One way to add a column is by giving a list of the same length as the existing dataframe

In [None]:
df7 = pd.DataFrame([[1, '3 inch screw', 0.5, 0.75],[2, '2 inch nail', 0.10, 0.25],[3, 'hammer', 3.00, 5.50], 
                   [4, 'screwdriver', 2.50, 3.00]],columns=['Product ID', 'Description', 'Cost to Manufacture', 'Price'])
#adding a new column 
df7["quantity"] = [15, 35, 57, 82]
df7

In [None]:
df7["In_stock"] = True
df7

**Adding a column III**

We can add a new column by performing a function on the existing columns

In [None]:
df7["Total"] = df7.Price * df7.quantity
df7["Margins"] = df7.Price - df7["Cost to Manufacture"]
df7

**Working with columns**

Un exemplu de vizualizare cu ajutorul logical operators, am creat un subset iar din acel subset am extras persoanele cu varsta de 50 de ani in cazul de fata am pus BMI dar merge si fara 

In [None]:
df = pd.read_csv("KNN_Dataset.csv")
df8 = df[["BMI", "Age"]]
df11 = df8[df8.Age == 50]
df11.reset_index(drop = True)

**Performing column operation.**

In [None]:
df10 = pd.DataFrame([['JOHN SMITH', 'john.smith@gmail.com'],['Jane Doe', 'jdoe@yahoo.com'],['joe schmo', 'joeschmo@hotmail.com']],
columns=['Name', 'Email'])
df10


**Using str() function to add another column.**

In [None]:
#using lower function to lowercase the entire column = name_df.name_column.str.lower()
# what str does? converts specified value into a string
df10["Lowercase Name"] = df10.Name.str.lower()
df10

**Apply function = apply a "function" along an axis of the data frame, 
returns series or dataframe. Objects passed to the function are series objects**

In [None]:
#apply function create the dataframe
df1 = pd.DataFrame([[4, 3, 5]] * 3, columns = ["A", "B", "C"])
df1

In [None]:
#modify values for entire column and add new column
#modify values for entire dataframe 
df1["Sqr"] = df1.A.apply(np.sqrt)
df1

In [None]:
#apply function for all values returns data frame
df1.apply(np.sqrt)

In [None]:
#apply using axis along rows, axis = 0  return series sum of column values with index column name axis = 1 return series sum of row values with index of dataframe indexes
df2 = df1.apply(np.sum, axis = 1)
#print(type(df2))
df2

**Using lambda with built in function apply**

Lambda function is a way of defening a function in a single line of code ussualy assign it to a variable. Lambda works with all types of variable like strings not only integers lambda x: [outcome if true] if [conditional] else [outcome if false] 

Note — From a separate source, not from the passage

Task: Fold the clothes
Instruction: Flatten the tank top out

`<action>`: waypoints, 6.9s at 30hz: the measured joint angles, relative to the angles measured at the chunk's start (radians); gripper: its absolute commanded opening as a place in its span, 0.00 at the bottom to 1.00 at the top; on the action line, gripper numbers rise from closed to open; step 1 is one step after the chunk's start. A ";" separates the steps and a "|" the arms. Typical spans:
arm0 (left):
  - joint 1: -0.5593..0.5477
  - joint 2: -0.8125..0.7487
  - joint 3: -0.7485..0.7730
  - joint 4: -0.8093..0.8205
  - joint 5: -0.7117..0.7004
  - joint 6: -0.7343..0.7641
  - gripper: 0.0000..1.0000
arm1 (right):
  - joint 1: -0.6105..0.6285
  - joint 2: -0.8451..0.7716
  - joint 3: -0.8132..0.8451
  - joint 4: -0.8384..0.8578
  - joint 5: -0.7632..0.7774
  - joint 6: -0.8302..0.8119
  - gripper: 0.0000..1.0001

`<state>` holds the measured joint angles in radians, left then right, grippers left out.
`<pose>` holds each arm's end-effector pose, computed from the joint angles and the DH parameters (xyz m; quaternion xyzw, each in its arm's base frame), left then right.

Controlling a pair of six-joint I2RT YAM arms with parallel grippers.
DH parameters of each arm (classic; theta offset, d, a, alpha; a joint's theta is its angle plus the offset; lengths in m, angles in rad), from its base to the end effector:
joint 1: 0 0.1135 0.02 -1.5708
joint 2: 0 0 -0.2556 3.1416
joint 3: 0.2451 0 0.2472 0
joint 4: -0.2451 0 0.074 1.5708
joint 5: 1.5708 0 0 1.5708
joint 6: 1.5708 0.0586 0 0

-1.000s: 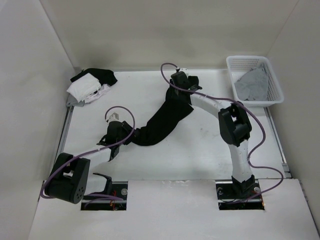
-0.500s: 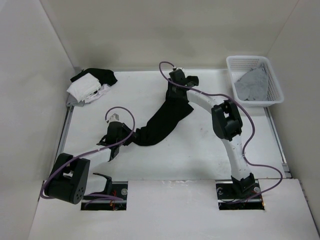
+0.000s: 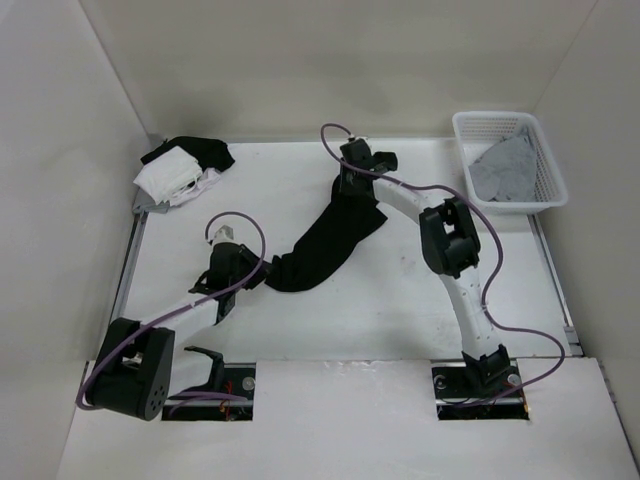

Applyng lambda to a column, for example we want to create a column with email provider of each email address split() separates a string into a list of strings, you can specify separator where to split the string, maxsplit specifies how many splits to do in our case which halve to keep in to the column we can also operate on multiple columns by not specifying the column name and including axis = 1 the output would be an entire row not a column df["new_column_name"] = df.apply(lambda row: row["column_name"] * quantity if row.second_column == "Yes" else row["column_name"]) we can access in both way row.colomn_name or row["colomn_name"]

In [None]:
my_lambda = lambda x: (x + 3) ** 2
my_lambda(2)

In [None]:
lambda_str = lambda x: x.lower()
lambda_str("HELLO")
mylambda = lambda x: x[0] + x[len(x)-1]
mylambda("Hello world")

In [None]:
mylambda = lambda x: "Batterfield No!" if x >= 13 else "Wellcome!!!"
print(mylambda(12))

In [None]:
#applying lambda to a column
df10["email_provider"] = df10.Email.apply(lambda x: x.split('@')[-1])
df10

In [None]:
#apply lambda to a row
df3 = pd.DataFrame({"names":['Lauren Durham','Grace Sellers','Shirley Rasmussen','Brian Rojas','Samantha Mosley','Louis Guzman','Denise Mcclure','James Raymond'], "hourly_wage" : [19, 18, 14, 17, 19, 18, 13, 17], "hours_worked" : [43,30,47,38,39,40,42,45]})
df3

In [None]:
#create new column with operation between two columns 
total_earned = lambda row: row["hourly_wage"] * (40 + (row["hours_worked"] - 40) * 1.5) if row["hours_worked"]  > 40 else row["hours_worked"] * row["hourly_wage"]
df3["total_earned"] = df3.apply(total_earned, axis = 1)
df3

**Renaming columns name**

In [None]:
#second way to modify the header with method rename(),aceasta metod creeaza un nou data frame  keyword inplace save unchanged the original data frame
df6 = pd.DataFrame({'name': ['John', 'Jane', 'Sue', 'Fred'],'age': [23, 29, 21, 18]})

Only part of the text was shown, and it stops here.